Protective effects of cariporide on endothelial dysfunction induced by homocysteine.

Aims: Recent studies have reported that intracellular calcium (Ca(2+)) mobilization is involved in homocysteine (Hcy)-induced endothelial dysfunction and the Na(+)/H(+) exchanger (NHE) is responsible for an increase in the intracellular Ca(2+) concentration in cardiovascular disease. We hypothesized that inhibition of the NHE had protective effects on Hcy-induced endothelial dysfunction.
Methods: Acetylcholine-induced endothelium-dependent relaxation (EDR) and biochemical parameters were measured in the rat isolated aorta. The level of reactive oxygen species (ROS) was designed by a specific fluorescent probe. The phosphorylation of the nuclear factor-κB (NF-κB) system was studied by Western blot.

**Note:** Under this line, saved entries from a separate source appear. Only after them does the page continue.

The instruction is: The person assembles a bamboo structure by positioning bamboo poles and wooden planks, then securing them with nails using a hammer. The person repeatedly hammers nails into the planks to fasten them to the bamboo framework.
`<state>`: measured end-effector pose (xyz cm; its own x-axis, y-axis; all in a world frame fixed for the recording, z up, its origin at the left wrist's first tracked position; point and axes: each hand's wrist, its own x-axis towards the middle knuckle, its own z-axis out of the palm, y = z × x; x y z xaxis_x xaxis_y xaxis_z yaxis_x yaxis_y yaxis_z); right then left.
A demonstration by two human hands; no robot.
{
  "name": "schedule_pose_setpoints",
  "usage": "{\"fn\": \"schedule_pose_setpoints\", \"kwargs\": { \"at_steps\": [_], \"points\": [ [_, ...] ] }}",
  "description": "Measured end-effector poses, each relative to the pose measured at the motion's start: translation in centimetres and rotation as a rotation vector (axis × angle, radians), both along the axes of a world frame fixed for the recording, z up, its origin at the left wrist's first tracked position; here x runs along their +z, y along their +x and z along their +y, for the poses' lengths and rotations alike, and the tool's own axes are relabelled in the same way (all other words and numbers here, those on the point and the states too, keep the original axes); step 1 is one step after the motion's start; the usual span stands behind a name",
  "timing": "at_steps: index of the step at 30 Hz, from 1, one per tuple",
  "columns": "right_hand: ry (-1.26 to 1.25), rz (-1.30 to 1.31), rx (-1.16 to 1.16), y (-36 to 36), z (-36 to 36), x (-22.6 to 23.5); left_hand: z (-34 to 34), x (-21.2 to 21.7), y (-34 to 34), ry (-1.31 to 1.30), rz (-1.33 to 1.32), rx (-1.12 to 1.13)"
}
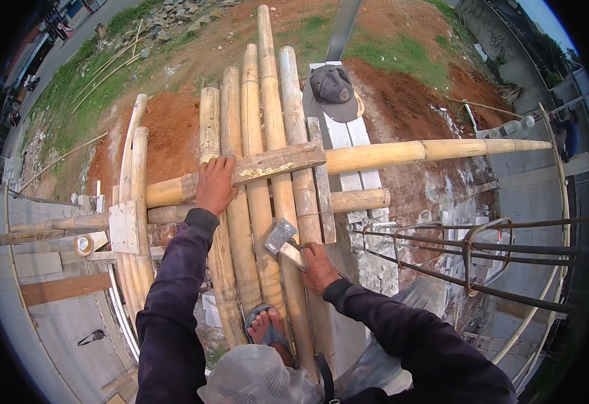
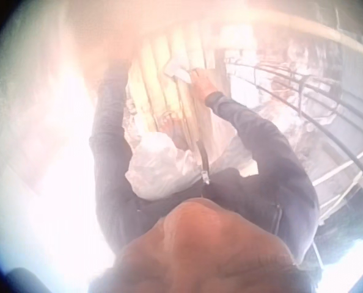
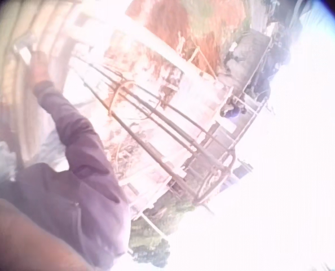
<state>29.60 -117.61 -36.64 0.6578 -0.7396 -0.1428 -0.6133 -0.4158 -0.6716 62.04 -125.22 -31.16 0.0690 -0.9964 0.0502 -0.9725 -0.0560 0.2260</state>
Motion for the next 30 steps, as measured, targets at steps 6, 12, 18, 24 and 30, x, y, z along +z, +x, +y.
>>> {"fn": "schedule_pose_setpoints", "kwargs": {
  "at_steps": [6,12,18,24,30],
  "points": [
    [-0.090,0.169,0.053,0.6,0.0,-0.2,-3.6,-2.8,0.2,0.202,0.012,-0.078],
    [-0.035,0.088,0.005,0.5,-0.5,0.3,-3.3,-3.6,0.6,0.143,0.028,-0.083],
    [-0.018,0.068,0.019,0.6,-0.9,-0.2,0.7,-4.8,4.0,-0.446,0.345,0.250],
    [-0.062,0.026,-0.001,1.0,-0.5,0.0,7.2,-5.4,6.5,-0.359,0.499,0.453],
    [-0.082,0.015,-0.029,1.2,0.3,0.4,6.0,-5.2,6.6,-0.196,0.556,0.297]
  ]
}}
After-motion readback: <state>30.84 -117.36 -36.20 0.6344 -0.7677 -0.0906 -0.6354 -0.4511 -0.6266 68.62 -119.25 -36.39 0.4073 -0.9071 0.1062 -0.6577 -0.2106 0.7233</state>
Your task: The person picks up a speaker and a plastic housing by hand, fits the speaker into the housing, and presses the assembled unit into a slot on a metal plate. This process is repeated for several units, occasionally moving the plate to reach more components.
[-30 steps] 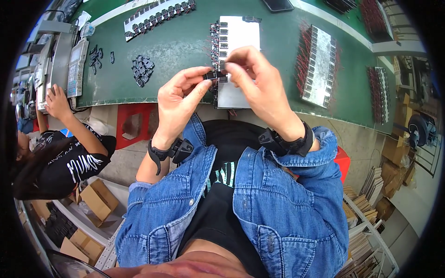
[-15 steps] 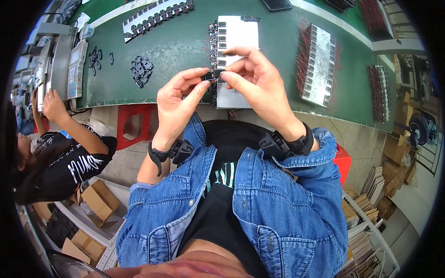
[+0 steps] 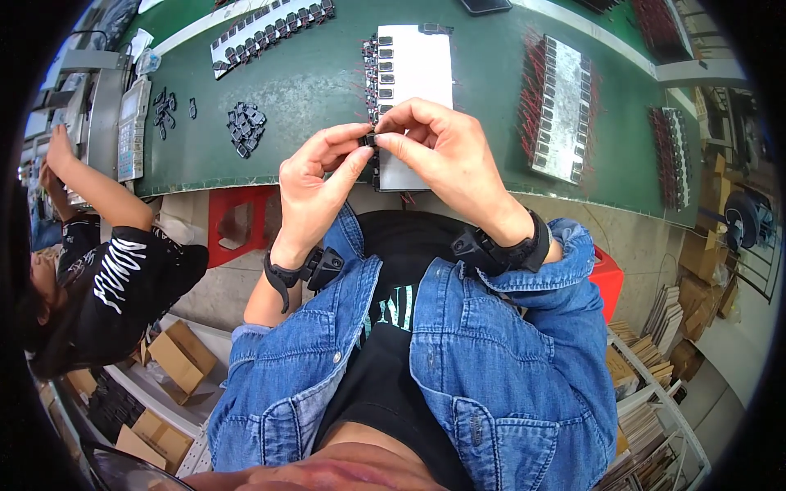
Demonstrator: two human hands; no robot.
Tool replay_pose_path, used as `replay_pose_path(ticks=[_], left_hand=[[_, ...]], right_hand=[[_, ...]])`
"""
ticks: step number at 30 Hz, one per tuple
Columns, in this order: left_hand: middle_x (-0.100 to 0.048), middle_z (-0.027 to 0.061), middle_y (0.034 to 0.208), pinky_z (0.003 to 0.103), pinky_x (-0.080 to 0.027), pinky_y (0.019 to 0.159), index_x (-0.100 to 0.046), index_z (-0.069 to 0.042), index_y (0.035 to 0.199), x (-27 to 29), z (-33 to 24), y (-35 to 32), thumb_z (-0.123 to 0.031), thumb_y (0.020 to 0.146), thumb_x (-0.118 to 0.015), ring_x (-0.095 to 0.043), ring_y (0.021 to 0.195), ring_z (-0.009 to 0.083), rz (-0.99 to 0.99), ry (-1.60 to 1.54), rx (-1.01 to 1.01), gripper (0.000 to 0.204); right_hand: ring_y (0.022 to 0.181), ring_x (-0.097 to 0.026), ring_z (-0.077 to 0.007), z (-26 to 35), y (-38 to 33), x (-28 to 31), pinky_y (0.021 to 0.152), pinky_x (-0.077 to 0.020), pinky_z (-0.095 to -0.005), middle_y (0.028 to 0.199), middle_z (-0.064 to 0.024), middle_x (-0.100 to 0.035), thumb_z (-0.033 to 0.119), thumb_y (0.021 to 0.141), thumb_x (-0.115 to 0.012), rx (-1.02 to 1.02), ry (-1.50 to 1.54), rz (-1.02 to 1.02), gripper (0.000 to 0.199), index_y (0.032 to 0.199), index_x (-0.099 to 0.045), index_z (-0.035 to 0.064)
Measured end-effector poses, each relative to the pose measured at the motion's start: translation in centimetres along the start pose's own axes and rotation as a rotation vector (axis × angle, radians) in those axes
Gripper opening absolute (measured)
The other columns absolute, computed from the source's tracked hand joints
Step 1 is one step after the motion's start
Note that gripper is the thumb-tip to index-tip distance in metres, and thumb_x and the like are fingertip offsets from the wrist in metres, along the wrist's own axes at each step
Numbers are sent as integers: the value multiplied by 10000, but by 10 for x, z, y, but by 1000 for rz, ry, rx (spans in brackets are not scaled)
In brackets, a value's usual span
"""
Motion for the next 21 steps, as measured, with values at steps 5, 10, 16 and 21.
replay_pose_path(ticks=[5, 10, 16, 21], left_hand=[[-742, 93, 1037, 272, -563, 845, -668, 24, 1135, 0, -2, -3, 3, 885, -686, -712, 948, 144, 1, -4, 8, 252], [-746, 93, 1026, 274, -566, 838, -674, 18, 1129, -3, -7, -3, 2, 882, -688, -716, 945, 150, 23, 37, -14, 248], [-747, 103, 1025, 273, -567, 831, -677, 16, 1130, -2, -5, -6, 2, 879, -692, -718, 939, 150, 20, 19, -2, 252], [-746, 108, 1034, 268, -566, 827, -677, 19, 1132, -1, -12, -3, 0, 889, -687, -716, 939, 145, 34, 20, -1, 244]], right_hand=[[830, -611, -69, 0, 3, 4, 728, -512, -218, 972, -3, -649, 42, 903, -698, 135, -45, -19, 100, 994, -667, 19], [854, -633, -97, -11, 7, 2, 745, -530, -238, 958, -9, -632, 70, 916, -694, -120, 299, 159, 82, 956, -634, 30], [868, -641, -104, -11, 5, -1, 759, -546, -251, 938, -21, -627, 85, 931, -681, -210, 365, 230, 110, 985, -598, 37], [877, -644, -106, -10, 7, -3, 777, -558, -263, 944, -30, -622, 87, 939, -672, -259, 409, 252, 122, 998, -580, 32]])
Point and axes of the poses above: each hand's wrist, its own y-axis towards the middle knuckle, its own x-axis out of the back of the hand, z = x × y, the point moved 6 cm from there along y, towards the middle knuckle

Results: Cariporide significantly prevented Hcy-impaired EDR and increased nitric oxide (NO) release; endothelial NO synthase activity simultaneously decreased ROS production. We also found that cariporide blocked Hcy-induced NF-κB activation and inhibitor-κB degradation, thus inhibiting the production of tumor necrosis factor-α and intercellular adhesion molecule-1.
Conclusions: The mechanisms of protective effects of cariporide may be related to the inhibition of NHE and the decrease in oxidative stress and inflammatory injury.